Polizeipräsidium Freiburg

POL-FR: Rheinfelden/Weil a. Rh./Neuenburg: Regionale Großfahndung im Dreiländereck

Freiburg (ots) - Am Dienstagnachmittag führte der Fahndungsdienst der Verkehrspolizeidirektion Freiburg im Dreiländereck mit Unterstützung der Bundespolizei Weil eine Regionale Großfahndung zur Bekämpfung der grenzüberschreitenden Kriminalität durch.

In Rheinfelden ging den Fahndern ein 36jähriger Kosovare ins Netz, der zur Festnahme wegen Betrugs von der Staatsanwaltschaft ausgeschrieben war. Nach Hinterlegung einer Geldstrafe wurde er wieder auf freien Fuß entlassen.

Ebenso auf der A 98 überprüften die Fahnder einen 39jährigen in Frankreich lebenden Deutschen. Diesem war schon seit längerer Zeit wegen eines Verkehrsdeliktes die Fahrerlaubnis entzogen worden.

Auf der BAB 5 in Weil am Rhein griffen die Beamten eine 43jährige Italienerin mit einer Kleinstmenge Cannabis auf. Ebenso wegen unerlaubten Drogenbesitzes gelangt ein 32jähriger, in der Schweiz lebender Türke, welcher eine Kleinstmenge Kokain mit sich führte, zur Anzeige. Im Zusammenhang mit dieser Kontrolle fanden die Beamten verschreibungspflichtige Potenzmittel, die sich der Beschuldigte auf dem Schwarzmarkt besorgt hatte.

Ein 14jähriger rumänischer Staatsangehöriger, der wegen diversen in Freiburg begangenen Diebstahlsdelikten mit Haftbefehl für die Vorführung zur Hauptverhandlung gesucht wurde, konnte in Weil nach dem Grenzübertritt festgenommen und in die Justizvollzugsanstalt Freiburg eingeliefert werden.

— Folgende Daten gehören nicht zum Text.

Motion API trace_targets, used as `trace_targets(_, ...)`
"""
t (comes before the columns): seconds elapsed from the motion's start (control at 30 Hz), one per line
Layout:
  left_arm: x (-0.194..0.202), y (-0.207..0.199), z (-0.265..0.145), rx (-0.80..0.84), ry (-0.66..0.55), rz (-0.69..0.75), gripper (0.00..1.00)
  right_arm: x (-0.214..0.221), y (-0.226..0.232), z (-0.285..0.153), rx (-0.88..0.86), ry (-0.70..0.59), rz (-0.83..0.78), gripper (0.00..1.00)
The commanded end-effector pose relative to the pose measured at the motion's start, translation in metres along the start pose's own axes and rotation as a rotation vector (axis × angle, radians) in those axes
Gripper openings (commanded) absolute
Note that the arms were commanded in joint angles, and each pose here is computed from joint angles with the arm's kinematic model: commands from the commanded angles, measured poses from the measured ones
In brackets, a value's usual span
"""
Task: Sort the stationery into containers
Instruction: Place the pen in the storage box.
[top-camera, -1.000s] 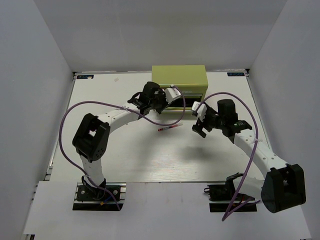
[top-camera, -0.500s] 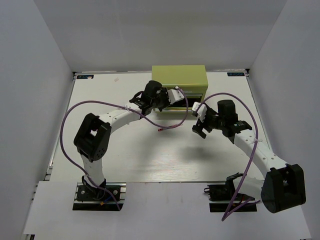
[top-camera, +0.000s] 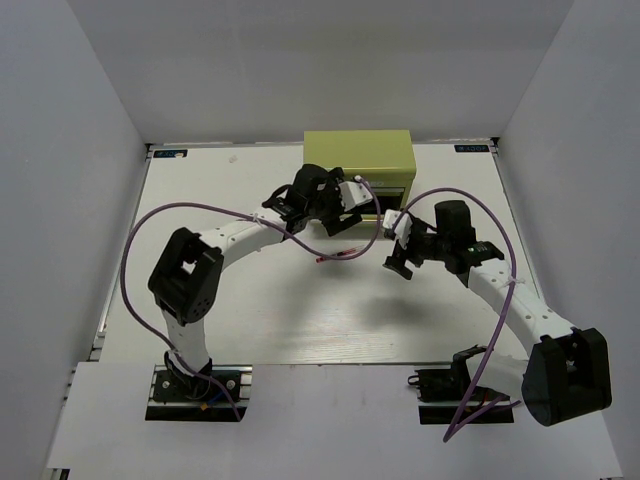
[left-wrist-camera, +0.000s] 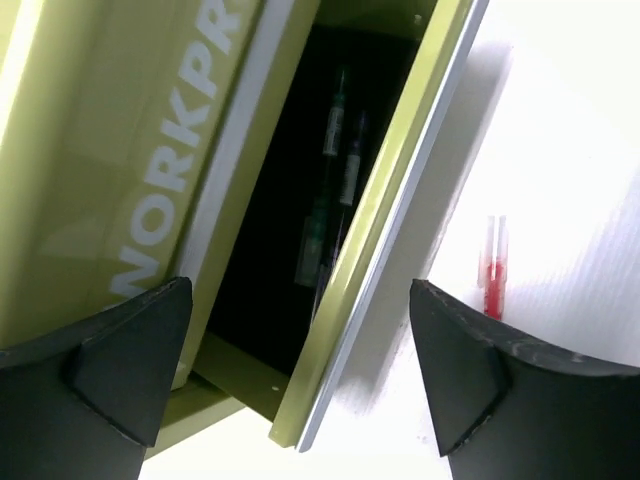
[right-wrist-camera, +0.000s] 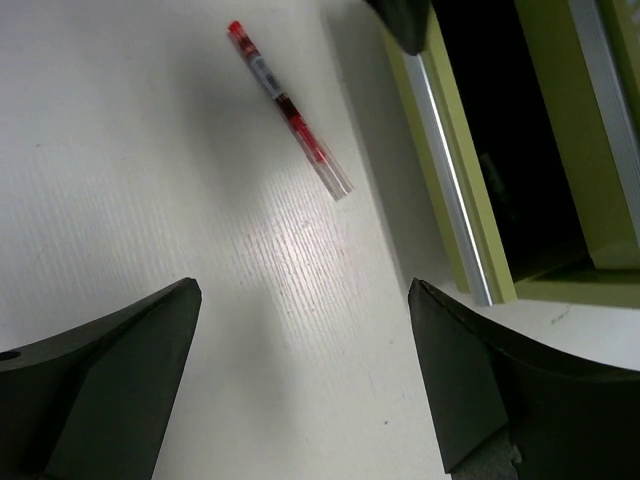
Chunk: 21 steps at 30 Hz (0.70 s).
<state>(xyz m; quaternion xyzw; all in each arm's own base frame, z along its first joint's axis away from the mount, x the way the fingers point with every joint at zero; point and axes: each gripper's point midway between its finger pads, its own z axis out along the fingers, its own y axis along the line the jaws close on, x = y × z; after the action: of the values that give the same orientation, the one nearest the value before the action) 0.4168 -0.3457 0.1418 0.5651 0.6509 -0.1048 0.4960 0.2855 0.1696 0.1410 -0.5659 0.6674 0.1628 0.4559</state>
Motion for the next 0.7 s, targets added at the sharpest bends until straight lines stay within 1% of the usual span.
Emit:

Unmittelbar nach dem Grenzübertritt von Frankreich klickten für drei bulgarische Staatsangehörige (42, 28 und 23 Jahre alt) die Handschellen. In ihrem Fahrzeug wurde Einbruchswerkzeug aufgefunden; die Einlassungen über den Anlass und das Ziel der Fahrt waren zwar grundlegend von den Beschuldigten abgesprochen worden, widersprachen sich jedoch dann in maßgeblichen Details. Die sichergestellten Tatwerkzeuge werden nunmehr der Kriminaltechnik zum Abgleich der gesammelten Tatortspuren übersandt. Die Beschuldigten wurden ferner erkennungsdienstlich behandelt und es wurden Speichelproben zur molekulargenetischen Untersucht erhoben. Die Ermittlungen zu möglichen Tatorten und der Erkenntnisaustausch mit der französischen Polizei erfolgt nunmehr durch die Verkehrspolizeidirektion Freiburg.